▶ **WHAT IS REQUIRED**
Leave the images out. Give every line below again, precisely.
########################################
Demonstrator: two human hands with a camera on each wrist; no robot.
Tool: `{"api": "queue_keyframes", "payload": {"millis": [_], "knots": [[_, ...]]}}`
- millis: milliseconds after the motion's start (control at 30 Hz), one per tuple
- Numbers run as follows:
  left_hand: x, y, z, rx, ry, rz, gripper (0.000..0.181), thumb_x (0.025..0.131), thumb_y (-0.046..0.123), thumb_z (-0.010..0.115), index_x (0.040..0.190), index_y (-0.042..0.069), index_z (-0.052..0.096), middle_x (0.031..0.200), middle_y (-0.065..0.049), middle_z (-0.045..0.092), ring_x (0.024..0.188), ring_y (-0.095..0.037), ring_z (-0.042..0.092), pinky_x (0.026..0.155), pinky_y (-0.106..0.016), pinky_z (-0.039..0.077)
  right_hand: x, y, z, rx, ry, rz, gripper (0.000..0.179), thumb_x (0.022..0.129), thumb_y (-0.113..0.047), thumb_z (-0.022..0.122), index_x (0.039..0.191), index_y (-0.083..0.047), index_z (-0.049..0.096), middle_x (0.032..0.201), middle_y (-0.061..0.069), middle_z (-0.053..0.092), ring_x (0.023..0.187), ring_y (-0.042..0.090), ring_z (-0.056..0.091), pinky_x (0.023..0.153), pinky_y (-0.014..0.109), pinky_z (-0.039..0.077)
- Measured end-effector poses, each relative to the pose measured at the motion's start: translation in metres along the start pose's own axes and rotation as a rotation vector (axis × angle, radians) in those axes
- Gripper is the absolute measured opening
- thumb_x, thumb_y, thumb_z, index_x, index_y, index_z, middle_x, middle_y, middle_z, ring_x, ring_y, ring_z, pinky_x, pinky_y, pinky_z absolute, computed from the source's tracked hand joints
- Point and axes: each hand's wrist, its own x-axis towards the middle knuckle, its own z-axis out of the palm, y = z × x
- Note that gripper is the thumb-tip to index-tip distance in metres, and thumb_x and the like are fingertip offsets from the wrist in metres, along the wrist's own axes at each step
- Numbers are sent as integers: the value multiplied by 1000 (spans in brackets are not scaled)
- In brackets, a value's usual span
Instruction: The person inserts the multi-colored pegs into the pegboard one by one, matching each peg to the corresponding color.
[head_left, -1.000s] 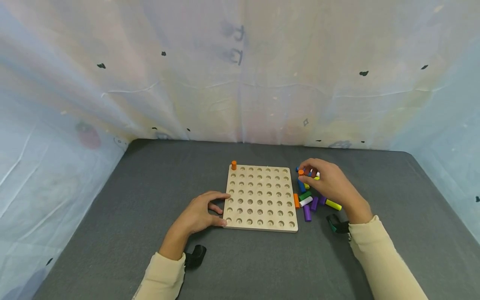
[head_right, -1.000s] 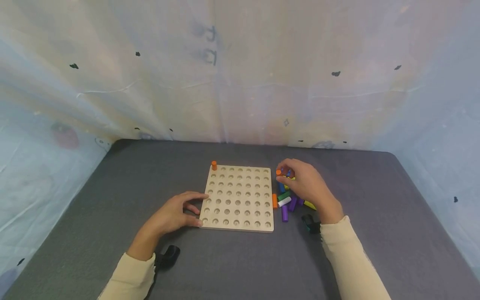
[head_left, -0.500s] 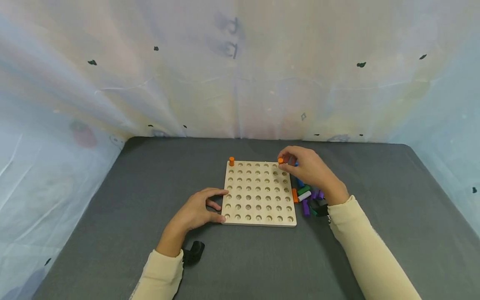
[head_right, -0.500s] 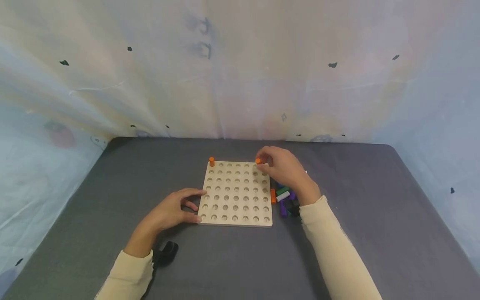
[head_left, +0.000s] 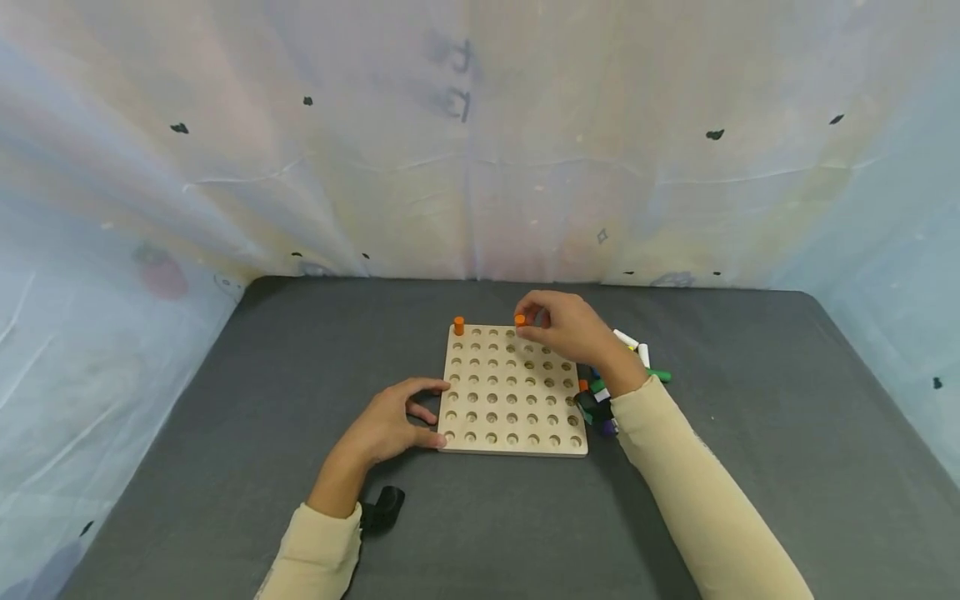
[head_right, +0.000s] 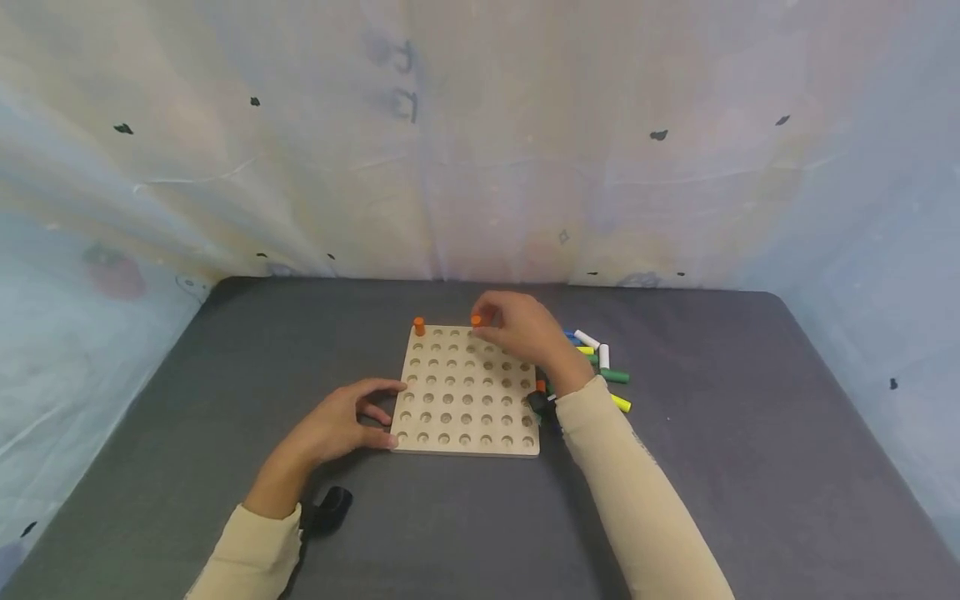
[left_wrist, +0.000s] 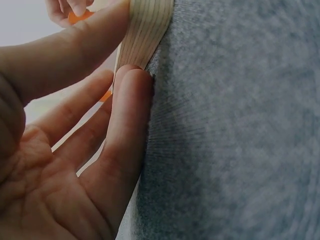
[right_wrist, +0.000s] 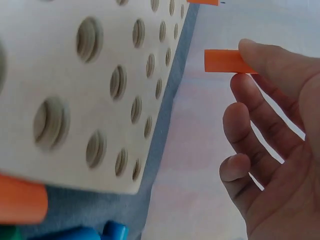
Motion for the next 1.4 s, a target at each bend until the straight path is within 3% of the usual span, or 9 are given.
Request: {"api": "queue_keyframes", "payload": {"millis": [267,567,1033,1400], "knots": [[-1,2,0,-8,3,-22,74,68,7,91,135,23,61,109,-5,68,91,-13,66,72,-31,49,16,-10,12,53,-41,-20,24,94,-25,71,116,-15,69,100,-2,67,77,17,56,67,34,47],[-1,0,0,-12,-5,0,72,69,6,90,134,21,62,129,-7,60,93,-14,67,71,-30,51,31,-12,28,85,-70,20,26,93,-28,72,116,-16,68,99,-2,67,82,17,59,69,33,50],[-2,-3,0,-6,2,7,70,70,3,89,132,23,64,123,-5,62,92,-12,66,71,-30,51,48,-18,50,64,-56,28,23,94,-27,71,115,-19,69,103,-2,69,84,15,62,72,31,50],[-2,-2,1,-9,8,4,69,70,3,88,131,22,64,122,-6,62,91,-12,67,70,-30,51,48,-23,55,67,-89,119,25,93,-28,72,117,-20,69,104,-2,68,88,16,63,76,33,51]]}}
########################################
▶ **YOUR SOLUTION**
Demonstrator: two human hands with a camera on each wrist; no robot.
Tool: `{"api": "queue_keyframes", "payload": {"millis": [_], "knots": [[_, ...]]}}`
- millis: milliseconds after the motion's start (control at 30 Hz), one per tuple
- Numbers run as follows:
  left_hand: x, y, z, rx, ry, rz, gripper (0.000..0.181), thumb_x (0.025..0.131), thumb_y (-0.046..0.123), thumb_z (-0.010..0.115), index_x (0.040..0.190), index_y (-0.042..0.069), index_z (-0.052..0.096), middle_x (0.031..0.200), middle_y (-0.065..0.049), middle_z (-0.045..0.092), ring_x (0.024..0.188), ring_y (-0.095..0.037), ring_z (-0.042..0.092), pinky_x (0.026..0.155), pinky_y (-0.106..0.016), pinky_z (-0.039..0.077)
  right_hand: x, y, z, rx, ry, rz, gripper (0.000..0.179), thumb_x (0.022..0.129), thumb_y (-0.113..0.047), thumb_z (-0.022..0.122), index_x (0.039..0.191), index_y (-0.083..0.047), index_z (-0.049..0.096), middle_x (0.032..0.201), middle_y (-0.061..0.069), middle_z (-0.053..0.092), ring_x (0.023..0.187), ring_y (-0.042..0.090), ring_z (-0.056..0.091), pinky_x (0.023..0.153), pinky_y (-0.014..0.109), pinky_z (-0.039..0.077)
- Measured end-effector poses, each relative to the pose measured at the motion's start: translation in metres along the start pose's own axes and rotation as a rotation vector (axis × angle, radians) in those axes
- Gripper is the absolute measured opening
- thumb_x, thumb_y, thumb_z, index_x, index_y, index_z, middle_x, middle_y, middle_z, ring_x, ring_y, ring_z, pinky_x, pinky_y, pinky_z absolute, computed from the source's tracked hand joints
- Point and axes: each hand's wrist, its own x-axis towards the middle knuckle, its own z-axis out of the palm, y = z × x
- Note that gripper is the thumb-tip to index-tip distance in metres, and thumb_x and the like are fingertip offsets from the wrist in metres, along the wrist's own axes at each step
- Numbers are sent as integers: the value multiplied by 1000 (spans in brackets are not scaled)
- In brackets, a value's usual span
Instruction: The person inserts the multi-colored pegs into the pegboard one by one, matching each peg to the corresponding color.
[head_left, -1.000s] 
[head_right, -1.000s] 
[head_left, -0.500s] 
[head_right, -0.500s] 
[head_left, +0.000s] 
[head_right, +0.000s] 
[left_wrist, +0.000s] 
[right_wrist, +0.000s] 
Motion for the next 1.4 s, a target at each bend until the straight path is within 3% of the usual span, or 9 are given.
Request: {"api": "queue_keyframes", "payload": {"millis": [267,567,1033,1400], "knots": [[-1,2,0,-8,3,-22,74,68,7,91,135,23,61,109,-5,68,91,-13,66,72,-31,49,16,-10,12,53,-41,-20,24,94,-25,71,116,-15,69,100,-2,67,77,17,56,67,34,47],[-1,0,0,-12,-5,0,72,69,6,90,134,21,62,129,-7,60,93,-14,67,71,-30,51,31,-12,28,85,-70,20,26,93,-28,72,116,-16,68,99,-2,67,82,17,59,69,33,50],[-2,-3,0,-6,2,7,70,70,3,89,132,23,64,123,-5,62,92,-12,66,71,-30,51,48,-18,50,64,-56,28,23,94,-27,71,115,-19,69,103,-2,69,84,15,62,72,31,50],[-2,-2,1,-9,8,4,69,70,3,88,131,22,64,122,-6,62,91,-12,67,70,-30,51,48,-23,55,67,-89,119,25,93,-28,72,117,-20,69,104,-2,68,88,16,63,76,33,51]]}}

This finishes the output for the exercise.